Doctors back COVID lockdown extension
The Andrew Holness administration is expected to announce today whether it will extend the weekend lockdowns and the halting of face-to-face learning for students preparing for exit exams as COVID-19 hospitalisations and infections soar.
Jamaicans were forced to remain indoors over the last three weekends spanning March 27 to April 11 as the Government introduced tighter restrictions to slow the rapid spread of the virus.
On April 6, the COVID-19 positivity rate moved up to 36.1 per cent, the highest so far for the month.
The COVID-19 positivity rate up to April 11 averaged about 29 per cent when compared with the overall average of 29.2 per cent for March. This is significantly higher than the average 21 per cent positivity recorded for February.
President of the Medical Association of Jamaica (MAJ), Dr Andrew Manning, is lobbying for another round of weekend lockdowns.
“You won’t see the effects of the lockdowns for a couple of weeks, and that is because of the incubation period of the virus,” Manning said on Monday.
There were 405 confirmed hospitalisations up to Sunday, with infections topping 42,760 and deaths standing at 676.

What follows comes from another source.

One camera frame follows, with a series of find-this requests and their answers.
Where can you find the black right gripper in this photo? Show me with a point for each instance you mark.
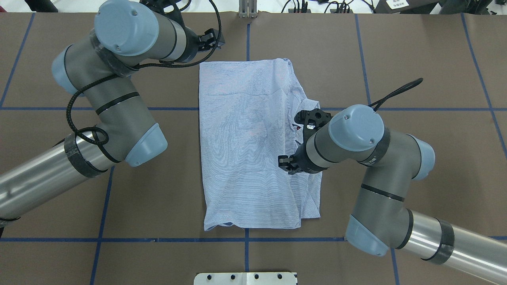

Manning indicated that there were signs that recent lockdown measures might be impacting the positivity rate.
“We think we need to continue with the lockdown certainly until we ease the pressure on the hospitals,” he told The Gleaner.
Manning, who heads the group of consultant physicians, said he would not recommend that in-person instruction resume for students sitting external exams.
Manning argued that it was critical that the spread of the virus be slowed in communities.
“There are definitely some experts that would say that if the spread within the community is high, you will have to consider carefully resumption of face-to-face classes.”
The MAJ president indicated that a resumption of face-to-face classes would bring into focus the safety of teachers, noting that the younger age group seemed to spread the virus but did not have a high incidence of contracting moderate or severe forms of the disease.
On Monday, a stark warning came from the World Health Organization’s (WHO) technical lead for COVID-19, Maria Van Kerkhove, that the coronavirus pandemic was growing exponentially.
The WHO said that over the last week, more than 4.4 million new COVID-19 cases were recorded globally.
Kerkhove declared that “we are in a critical point of the pandemic” even as some countries ease restrictions.
“This is not the situation we want to be in 16 months into a pandemic where we have proven control measures. It is the time right now where everyone has to take stock and have a reality check of what we need to be doing,” said Kerkhove, who is also an infectious disease epidemiologist.